## What the task asks
Would you reproduce, word for word, only the lines from the one with "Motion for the" to the end of the listing below?

- - -

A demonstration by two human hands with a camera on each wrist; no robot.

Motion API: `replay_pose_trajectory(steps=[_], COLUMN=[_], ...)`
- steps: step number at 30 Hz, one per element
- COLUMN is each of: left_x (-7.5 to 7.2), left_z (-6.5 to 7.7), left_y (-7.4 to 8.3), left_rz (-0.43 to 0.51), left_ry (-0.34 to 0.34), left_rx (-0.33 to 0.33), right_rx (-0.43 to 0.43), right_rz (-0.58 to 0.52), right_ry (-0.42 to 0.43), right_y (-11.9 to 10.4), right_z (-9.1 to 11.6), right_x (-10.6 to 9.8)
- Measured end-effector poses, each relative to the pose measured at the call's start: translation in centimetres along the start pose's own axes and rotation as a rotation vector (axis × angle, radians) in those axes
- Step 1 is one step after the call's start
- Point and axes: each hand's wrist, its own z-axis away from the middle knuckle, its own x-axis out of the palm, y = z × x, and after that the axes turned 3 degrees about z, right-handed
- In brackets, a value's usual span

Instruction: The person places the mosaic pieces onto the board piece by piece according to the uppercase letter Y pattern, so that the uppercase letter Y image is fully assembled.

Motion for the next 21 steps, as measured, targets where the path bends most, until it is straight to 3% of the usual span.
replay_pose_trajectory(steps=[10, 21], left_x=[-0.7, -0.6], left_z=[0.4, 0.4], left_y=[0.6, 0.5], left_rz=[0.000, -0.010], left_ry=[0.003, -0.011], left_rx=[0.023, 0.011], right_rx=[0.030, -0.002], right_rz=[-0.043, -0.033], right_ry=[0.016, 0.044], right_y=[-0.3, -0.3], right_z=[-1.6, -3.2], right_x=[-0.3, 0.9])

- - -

## Answer space
Motion for the next 21 steps, as measured, targets where the path bends most, until it is straight to 3% of the usual span.
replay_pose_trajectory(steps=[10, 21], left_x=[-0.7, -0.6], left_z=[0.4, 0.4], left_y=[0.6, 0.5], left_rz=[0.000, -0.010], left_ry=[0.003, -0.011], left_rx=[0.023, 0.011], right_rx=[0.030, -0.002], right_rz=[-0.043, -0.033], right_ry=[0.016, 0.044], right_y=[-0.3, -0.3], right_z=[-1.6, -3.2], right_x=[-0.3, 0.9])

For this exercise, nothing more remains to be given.